Goodbye 2018, Hello 2019
Another new year. Does it matter? I am not one for New Year’s resolutions. I fully believe that expectation is the mother of all disappointment. Therefore, the lower one’s expectations the better the odds we have at for contentedness, which in my opinion, is the most we can really ask for in this life. Externally imposed demarcations of time, such as New Year’s Eve, does offer the opportunity for reflection. As a self-declared neurotic, I’m always up for some reflection.
I feel the dream in me expire
Fine Again, Seether
And there’s no one left to blame it on
I hear you label me a liar
‘Cause I can’t seem to get this through
You say it’s over, I can sigh again, yeah
Why try to stay sober when I’m dying here
2018 was one of the worst years of my life. There seemed to be two themes running throughout the year for me: 1) loss and 2) here today, gone tomorrow.
2017 ended with me rededicating myself to my 2nd marriage… to Lena and her children… to life in a place that I did not fit in to, pretending to be someone I wasn’t… but doing it for the right reason – love. I made a real effort to make that life work, but it proved to be in vain and the marriage fell apart. Within a few months I was once again relegated to position of house boy and driver. Lena treated me this way and the children followed suite. I am not saying that I was blameless in the marriage not working; far from it. But I do believe I put in much more of a significant effort than the others in the relationship. In March I was asked to leave. There one day, gone the next… with no evidence that I had ever been there. They moved on with apparent ease.
I moved back upstate. I was devastated. I was hurt; really hurt. Despite the way I was treated and the way things ended I can still say that Lena was one of the loves of my life. And, I loved and cared for her children as if they were my own. In some ways, my love for the children and their indifference towards me was the immediate catalyst for the ending of the marriage.
In Hampton I vacillated between pain and yearning… sorrow and anger…. sadness and relief. I couldn’t find the light at the end of the tunnel and didn’t know how to move on — again. I had “rebooted” myself and my life so many times already. Each time moving and redefining who and what I was. I was spent. Empty and drained… physically, emotionally and financially. Ready to disappear… to fade away quietly forever. I wasn’t exactly suicidal. I didn’t make plans to kill myself. I didn’t engage in risky behaviors like I had in the past. I just sat here… waiting to disappear.
Broken, Seether
‘Cause I’m broken when I’m open
And I don’t feel like I am strong enough
‘Cause I’m broken when I’m lonesome
And I don’t feel right when you’re gone away
I started this blog on April 23; almost two months into my exile. I wrote as a way to work through the debilitating pain that had permeated my entire being. I was asked to be interviewed for a piece on the Today Show about suicide attempt survivors. I started to discover my true self for perhaps the first time in my life. Not living for anyone else. Not trying to fit into anyone else’s mold of what or who I should be or could be.

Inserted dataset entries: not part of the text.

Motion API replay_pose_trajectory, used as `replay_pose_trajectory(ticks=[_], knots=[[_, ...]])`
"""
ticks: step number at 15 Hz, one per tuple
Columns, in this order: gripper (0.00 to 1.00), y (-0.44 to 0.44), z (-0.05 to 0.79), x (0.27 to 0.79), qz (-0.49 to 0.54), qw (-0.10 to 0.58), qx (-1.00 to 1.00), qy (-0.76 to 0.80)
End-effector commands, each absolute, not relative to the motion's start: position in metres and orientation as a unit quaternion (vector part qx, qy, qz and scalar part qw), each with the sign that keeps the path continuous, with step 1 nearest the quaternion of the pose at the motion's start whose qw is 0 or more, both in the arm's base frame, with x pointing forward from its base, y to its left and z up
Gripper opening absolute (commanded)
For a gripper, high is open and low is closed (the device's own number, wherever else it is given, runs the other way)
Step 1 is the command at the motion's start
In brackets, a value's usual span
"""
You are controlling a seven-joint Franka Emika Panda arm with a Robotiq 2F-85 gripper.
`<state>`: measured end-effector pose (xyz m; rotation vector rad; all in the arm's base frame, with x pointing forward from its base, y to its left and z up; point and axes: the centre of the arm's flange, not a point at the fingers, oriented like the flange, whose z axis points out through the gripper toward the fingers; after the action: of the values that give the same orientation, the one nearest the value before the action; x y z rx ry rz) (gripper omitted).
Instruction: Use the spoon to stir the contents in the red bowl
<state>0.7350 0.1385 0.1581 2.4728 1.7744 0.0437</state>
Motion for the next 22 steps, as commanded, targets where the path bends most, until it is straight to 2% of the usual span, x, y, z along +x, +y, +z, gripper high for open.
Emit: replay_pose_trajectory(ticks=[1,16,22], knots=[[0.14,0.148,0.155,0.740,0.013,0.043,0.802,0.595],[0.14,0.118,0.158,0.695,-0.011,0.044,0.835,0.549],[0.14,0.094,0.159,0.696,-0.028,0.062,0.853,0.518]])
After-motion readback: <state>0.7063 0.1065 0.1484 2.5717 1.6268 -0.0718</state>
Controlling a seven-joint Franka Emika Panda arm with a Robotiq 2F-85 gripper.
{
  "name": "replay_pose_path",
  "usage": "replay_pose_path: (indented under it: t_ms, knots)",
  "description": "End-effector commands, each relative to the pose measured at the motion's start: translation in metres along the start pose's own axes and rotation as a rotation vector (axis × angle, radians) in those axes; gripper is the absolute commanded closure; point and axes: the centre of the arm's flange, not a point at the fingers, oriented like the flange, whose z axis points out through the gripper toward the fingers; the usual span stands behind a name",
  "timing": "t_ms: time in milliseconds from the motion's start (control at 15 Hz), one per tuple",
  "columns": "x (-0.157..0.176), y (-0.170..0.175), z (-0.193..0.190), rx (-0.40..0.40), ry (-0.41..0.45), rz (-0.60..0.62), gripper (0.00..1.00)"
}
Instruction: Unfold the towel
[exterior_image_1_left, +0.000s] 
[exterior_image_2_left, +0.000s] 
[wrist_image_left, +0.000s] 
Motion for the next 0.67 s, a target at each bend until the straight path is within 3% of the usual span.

Just at the point in time when I started to begin to feel some semblance of being OK… my father died. His greatest fear came true: he died alone, away from his family, in Poland. There was a voicemail from my step-mother saying that my father had died. That’s all I got. No further communication for weeks. I heard from my brother that our father supposedly had a heart attack and that our step-mother had him cremated in Poland. There was no funeral. There was no obituary. Here one day, gone the next… without a hiccup or a cough in the universe. Everything just kept spinning. This shitty fucking world doesn’t care who we are. When we die, it doesn’t matter. Everything keeps moving forward. Period.
Humans suck, therefore, all relationships are “complicated.” However, my relationship with my father was particularly complicated. My father was a brilliant academic. He had a genius IQ and scored perfect scores on the college boards. He was a pioneer in his professions but as a person… as a human being, he was retarded; beyond flawed. As a child and young adult I was very close to my father. When I was in grade school people called me his “Mini-Me.” I looked like him and talked like him. In order to spend time with him I learned to adopt his interests because as a child I was never encouraged to discover or pursue my own interests. I loved my father fiercely. Eight years ago I wrote a Facebook Note (below) about feeling as if I had lost my father and how sad that made me. In many ways, I had already grieved the loss of my father before he died.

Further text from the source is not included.